Regarding politics and diplomacy, though, President Lula signaled his distance from Chávez’s stance in matters that compromised Brazilian interests. For instance, during confrontations between the Commandante and George W. Bush’s administration in the United States and with the Colombian Álvaro Uribe, Lula acted as mediator or an appeaser with Chávez.
Still, Lula’s support for Chávez afforded the Venezuelan president international legitimacy. He did so through action or omission, sometimes with complicit silence, sometimes in a direct way or through his minister of foreign affairs, Celso Amorin, or his adviser Marco Aurelio García, who were in charge of his foreign policy.
With Lula’s successor, Dilma Rousseff, those fruitful bilateral relations have continued. Venezuela still accounts for 15 percent of Brazil’s total trade surplus. In 2012, their bilateral trade reached a record US$6.1 billion — although it favored Brazil steeply, where 80 percent of the traded goods and services came from. The energy sector accounted for Venezuela’s 20 percent (state-led).

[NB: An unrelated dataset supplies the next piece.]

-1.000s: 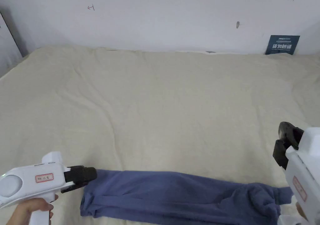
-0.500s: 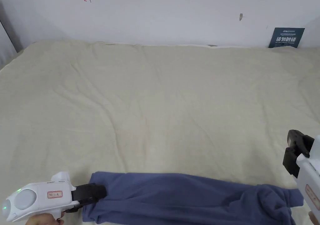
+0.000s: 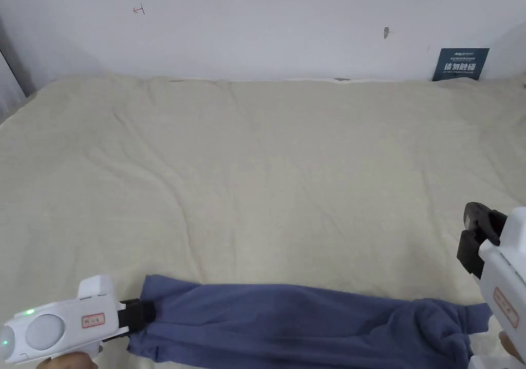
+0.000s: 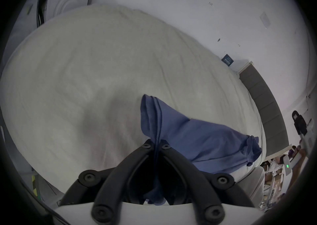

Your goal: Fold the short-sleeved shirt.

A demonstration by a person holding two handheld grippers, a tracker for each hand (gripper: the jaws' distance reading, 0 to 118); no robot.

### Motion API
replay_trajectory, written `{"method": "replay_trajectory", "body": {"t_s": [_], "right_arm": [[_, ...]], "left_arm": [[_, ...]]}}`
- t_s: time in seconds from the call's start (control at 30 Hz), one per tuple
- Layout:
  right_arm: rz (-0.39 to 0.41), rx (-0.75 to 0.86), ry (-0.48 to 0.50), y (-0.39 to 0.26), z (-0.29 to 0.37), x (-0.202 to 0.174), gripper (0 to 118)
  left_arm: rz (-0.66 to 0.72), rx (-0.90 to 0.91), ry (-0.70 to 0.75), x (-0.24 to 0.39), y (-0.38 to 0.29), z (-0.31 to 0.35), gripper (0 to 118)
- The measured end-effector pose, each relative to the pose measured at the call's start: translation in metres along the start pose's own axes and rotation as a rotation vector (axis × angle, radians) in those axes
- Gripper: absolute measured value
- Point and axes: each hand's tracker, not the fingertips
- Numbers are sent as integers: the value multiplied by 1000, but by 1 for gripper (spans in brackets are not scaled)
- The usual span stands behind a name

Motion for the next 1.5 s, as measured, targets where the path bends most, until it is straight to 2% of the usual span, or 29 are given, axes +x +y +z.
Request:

Russeff and Maduro too have a cordial relationship. One of the Venezuelan president’s first visits this year, after his dubious electoral win, was to Brazil — and Brazil was one of the first countries to offer diplomatic acknowledgement. During the meeting, both leaders committed to sustaining their alliance and signed new agreements. Later, Brazilian authorities ensured that they would help Venezuela overcome the serious shortages it is currently experiencing.
Source: Agência Brasil
Nevertheless, neither commercial nor diplomatic relations have been quite the same as those between Lula and Chávez. A political distancing and higher commercial pragmatism can be seen. Rousseff, more than Lula, acts on her own interests, which are those of an emerging power. Therefore, her stance changes according to the circumstances she faces. And she has critical internal issues to deal with — public demonstrations, popular unrest, partisan divisions, economic recession, etc. — although these are not as acute as those faced by her Venezuelan counterpart.

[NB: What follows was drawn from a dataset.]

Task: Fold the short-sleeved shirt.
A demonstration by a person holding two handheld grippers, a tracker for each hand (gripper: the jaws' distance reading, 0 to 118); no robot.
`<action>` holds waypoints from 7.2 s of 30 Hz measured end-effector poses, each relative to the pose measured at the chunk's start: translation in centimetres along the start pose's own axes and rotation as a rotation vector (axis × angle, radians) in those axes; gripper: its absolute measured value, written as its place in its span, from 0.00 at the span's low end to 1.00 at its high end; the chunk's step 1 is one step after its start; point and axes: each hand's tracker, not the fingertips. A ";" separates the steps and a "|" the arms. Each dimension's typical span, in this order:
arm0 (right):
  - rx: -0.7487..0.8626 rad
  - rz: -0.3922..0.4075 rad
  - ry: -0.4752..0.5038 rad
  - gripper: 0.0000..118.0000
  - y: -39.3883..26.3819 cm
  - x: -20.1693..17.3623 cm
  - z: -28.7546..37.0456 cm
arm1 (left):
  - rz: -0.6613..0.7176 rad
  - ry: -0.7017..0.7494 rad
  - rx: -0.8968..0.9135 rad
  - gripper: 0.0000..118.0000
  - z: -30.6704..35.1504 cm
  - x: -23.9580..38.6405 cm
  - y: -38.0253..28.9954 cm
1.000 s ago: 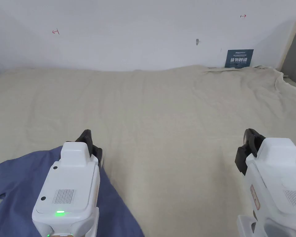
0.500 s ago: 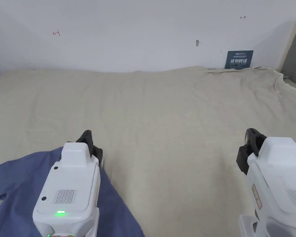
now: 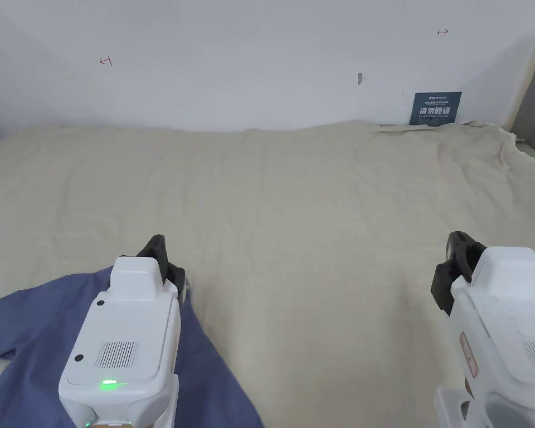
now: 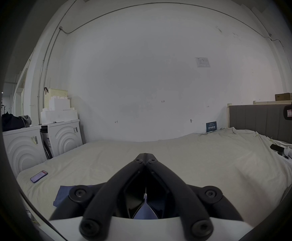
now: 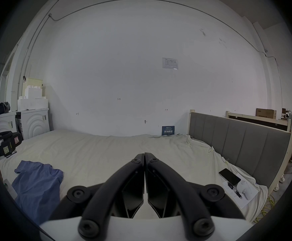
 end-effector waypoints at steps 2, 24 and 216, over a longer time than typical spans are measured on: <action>0.000 0.002 0.000 0.00 0.1 0.0 0.0 | 0.008 0.002 -0.002 0.00 -0.1 -0.1 0.0; 0.029 0.028 0.192 0.00 1.1 -8.5 -2.7 | 0.012 0.220 -0.021 0.00 2.6 -9.3 -0.7; 0.049 -0.002 -0.038 0.00 2.1 4.7 1.1 | 0.024 -0.050 -0.007 0.00 -1.3 0.2 1.9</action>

The disastrous economic situation in Venezuela is also a factor in Russeff’s growing apart. It was why, on October 28, she sent a mission to Caracas led by her minister of commerce and industry, Fernando Pimentel. He intended to claim the repayment of debts incurred by Venezuelan state firms with Brazilian exports companies, mainly in the food sector. According to the Folha de Sao Paulo newspaper, many payments of exports from Brazilian companies this year are already four months late.
Brazil’s subtle distancing is also due to the militarization and radicalization of Maduro’s administration. Rousseff and her Workers’ Party (Partido dos Trabalhadores) are in a pre-electoral campaign period for the 2014 presidential elections, and her reelection is at stake. Therefore, she has no wish to be seen as having a close relationship with an undemocratic government that openly attacks the Constitution, the democratic opposition, and the rights of its citizens, including freedom of speech and information. Rousseff has repeatedly said that she prefers “the noise of newspapers to the silence of dictatorships.”

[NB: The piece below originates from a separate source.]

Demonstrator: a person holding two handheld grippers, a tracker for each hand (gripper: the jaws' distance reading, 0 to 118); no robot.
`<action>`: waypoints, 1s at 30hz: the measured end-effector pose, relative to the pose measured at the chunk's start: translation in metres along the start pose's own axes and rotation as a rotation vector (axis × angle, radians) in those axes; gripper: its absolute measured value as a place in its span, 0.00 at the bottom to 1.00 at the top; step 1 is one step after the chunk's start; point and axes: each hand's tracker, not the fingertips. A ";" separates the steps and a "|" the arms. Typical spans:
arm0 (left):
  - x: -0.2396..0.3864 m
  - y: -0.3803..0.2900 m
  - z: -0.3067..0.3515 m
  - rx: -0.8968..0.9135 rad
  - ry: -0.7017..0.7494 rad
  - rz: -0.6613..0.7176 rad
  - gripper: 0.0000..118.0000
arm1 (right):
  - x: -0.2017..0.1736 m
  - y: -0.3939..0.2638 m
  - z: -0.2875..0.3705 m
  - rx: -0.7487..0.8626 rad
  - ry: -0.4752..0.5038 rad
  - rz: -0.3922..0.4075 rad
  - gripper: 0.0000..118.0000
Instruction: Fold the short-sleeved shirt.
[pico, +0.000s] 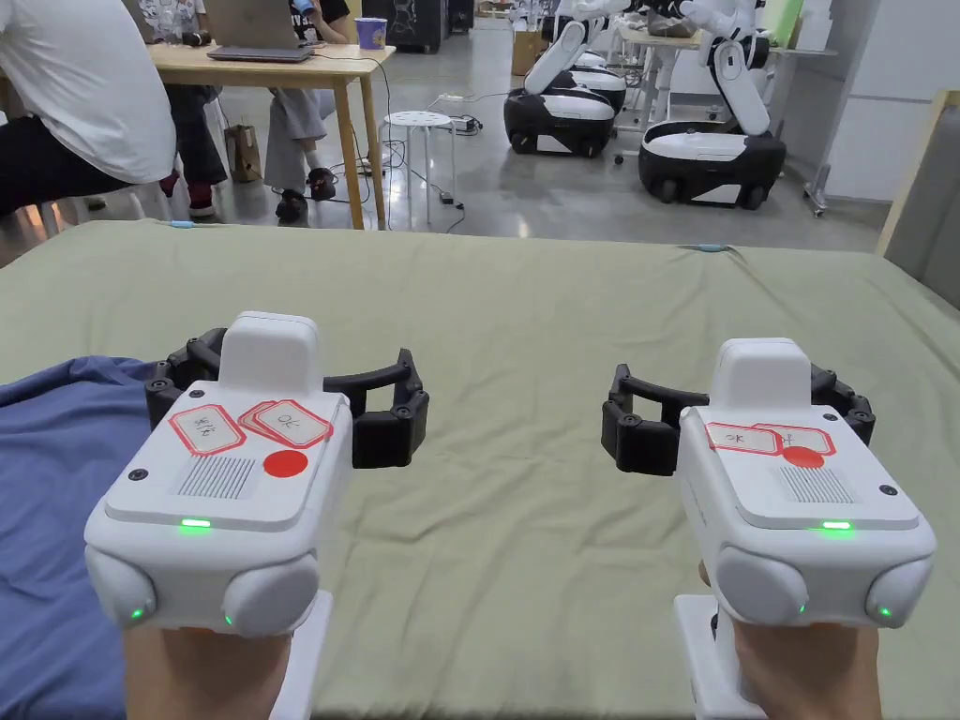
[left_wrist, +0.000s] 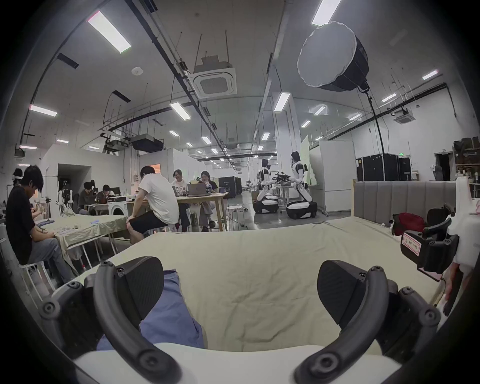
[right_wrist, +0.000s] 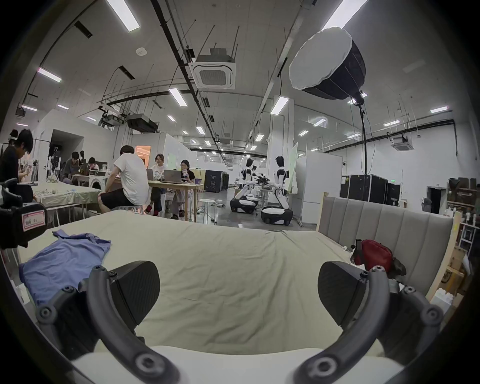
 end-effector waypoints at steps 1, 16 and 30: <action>-0.001 0.000 0.000 -0.002 -0.009 0.004 0.99 | 0.000 0.000 0.000 0.000 -0.003 0.002 0.99; -0.055 -0.011 -0.003 0.008 0.061 -0.006 0.02 | -0.051 0.006 -0.019 -0.024 0.097 0.019 0.00; -0.231 -0.059 0.068 -0.193 0.538 0.069 0.02 | -0.270 0.013 -0.033 -0.026 0.579 0.095 0.00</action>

After all, Brazil is aware that it enjoys a democracy in which the media have a vigilant role and, in general terms, respect the democratic principles and institutions, plurality of voices, and human rights. It is also aware of its key status in South America — hence the caution against Maduro’s Chavismo. It is, after all, debased not only economically but also politically in the hemisphere and has long ceased to be the epicenter of the Latin American left.
Translated by Ceteris-Paribus.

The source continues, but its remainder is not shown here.